Il tramonto del vaffa che fu, rivoluzione lessicale a 5 stelle. Ma la base?
Roma. “La descrizione di un attimo”, diceva la canzone dei Tiromancino, ed è dalla sera della presa del potere romano e torinese che, con parole diverse, i Cinque stelle e i non Cinque stelle provano a descriverlo, l’attimo da cui non si può tornare indietro: o vai di qua (consolidamento e istituzionalizzazione) o vai di là (inseguimento della pancia del web e movimentismo a oltranza, anche a costo dell’inconcludenza). Non si torna indietro nei fatti e neanche nel lessico: se fino a qui la memoria delle scatole di tonno, dei redditometri, dei giorni del giudizio, degli zombie, delle scie chimiche e dei Bilderberg poteva convivere, nei discorsi e nei post a cinque stelle, con i toni assennati (addomesticati?) di Luigi Di Maio, adesso che è “svolta epocale” (copyright Beppe Grillo), l’intendenza deve conformarsi al tramonto del vaffa che fu.

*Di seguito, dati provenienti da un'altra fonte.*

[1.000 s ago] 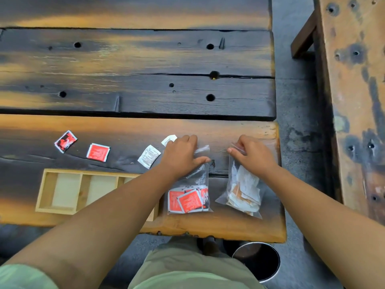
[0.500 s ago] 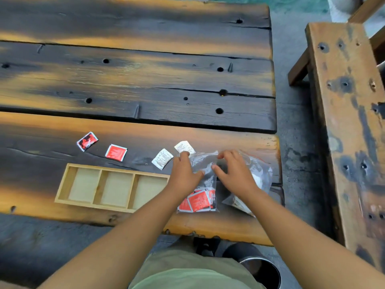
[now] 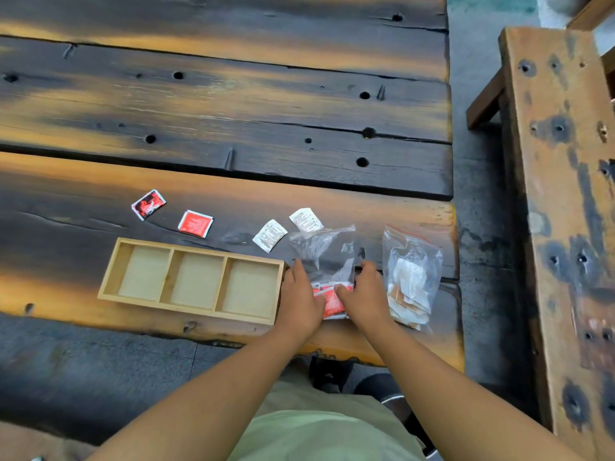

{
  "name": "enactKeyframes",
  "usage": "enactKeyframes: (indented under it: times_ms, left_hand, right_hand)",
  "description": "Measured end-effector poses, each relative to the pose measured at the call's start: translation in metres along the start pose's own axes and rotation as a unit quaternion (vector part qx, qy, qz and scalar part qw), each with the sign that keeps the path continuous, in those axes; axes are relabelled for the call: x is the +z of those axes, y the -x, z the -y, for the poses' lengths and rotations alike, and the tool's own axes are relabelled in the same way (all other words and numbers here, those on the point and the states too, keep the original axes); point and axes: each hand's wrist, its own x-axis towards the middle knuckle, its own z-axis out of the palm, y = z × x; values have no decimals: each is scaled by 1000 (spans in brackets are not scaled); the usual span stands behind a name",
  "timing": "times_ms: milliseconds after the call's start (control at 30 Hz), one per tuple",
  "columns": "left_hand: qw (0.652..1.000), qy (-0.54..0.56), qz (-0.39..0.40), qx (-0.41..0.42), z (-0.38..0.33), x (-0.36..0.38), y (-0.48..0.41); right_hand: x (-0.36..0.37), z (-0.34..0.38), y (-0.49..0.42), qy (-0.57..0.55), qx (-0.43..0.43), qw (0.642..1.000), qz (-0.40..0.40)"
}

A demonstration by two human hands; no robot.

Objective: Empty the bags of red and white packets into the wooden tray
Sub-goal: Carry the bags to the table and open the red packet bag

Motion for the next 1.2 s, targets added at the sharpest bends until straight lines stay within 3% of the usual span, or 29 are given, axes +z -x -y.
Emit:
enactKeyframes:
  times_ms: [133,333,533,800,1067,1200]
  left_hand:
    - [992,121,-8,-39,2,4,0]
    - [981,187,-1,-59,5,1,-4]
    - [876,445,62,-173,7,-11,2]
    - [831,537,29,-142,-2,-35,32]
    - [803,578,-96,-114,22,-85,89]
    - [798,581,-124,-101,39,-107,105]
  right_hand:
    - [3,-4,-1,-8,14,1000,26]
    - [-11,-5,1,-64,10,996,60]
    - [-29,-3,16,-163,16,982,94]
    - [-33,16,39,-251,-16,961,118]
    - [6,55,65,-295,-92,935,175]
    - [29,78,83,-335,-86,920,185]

Primo problema: come far combaciare immagine e sostanza, un’immagine che si vorrebbe ancora rivoluzionaria e una sostanza che si vorrebbe far già percepire al cittadino come non minacciosa e vagamente ecumenica. Ed è nell’anticamera della “svolta epocale” che si annida la metamorfosi dell’eloquio. Imbattersi in un discorso a cinque stelle la sera della vittoria, a Torino come a Roma, infatti, voleva dire imbattersi in un’uniformità quasi millimetrica di adeguamento lessicale all’abito “alternativa di governo”, e in espressioni di edulcorata combattività di parlamentari e neo sindaci, peraltro diversissimi tra loro (come il neo sindaco di Torino Chiara Appendino, il neo sindaco di Roma Virginia Raggi e il deputato e membro del Direttorio Alessandro Di Battista). Ed era tutto un pensare a come “ricucire” i tessuti sociali delle città prese in carico, a come salvaguardare i “bene comuni” (che tanto piacciono anche alle sinistre di area “Rodotà-tà-tà” e di credo antirenziano); tutto un dire e dirsi, alla maniera del nonno di famiglia, che “chi semina raccoglie” e chi raccoglie ora inizia “a lavorare”. Di più: chi lavora è “pronto” a “governare” anche in nome “degli altri”, quelli che i Cinque stelle non li hanno votati. E pazienza se all’uniformità di lessico non corrispondeva l’uniformità di toni (c’era infatti un mondo tra il “tutti noi siamo Torino” di Chiara Appendino, detto con cortesia sabauda e onore delle armi all’ex sindaco e avversario Piero Fassino, e il più ombroso “sarò il sindaco di tutti” di Virginia Raggi, detto con accenno non proprio distensivo al voler “mettere un punto” alle polemiche della vigilia). E quando un Di Battista serafico si affacciava dagli schermi de La7 per promettere che il M5s mai avrebbe “tradito la fiducia” accordata dall’elettorato e per parlare dell’“umiltà” necessaria al compito (umiltà finora poco praticata nel frasario politico a cinque stelle), la descrizione dell’attimo virava verso la sanzione ufficiale del cambio di marcia.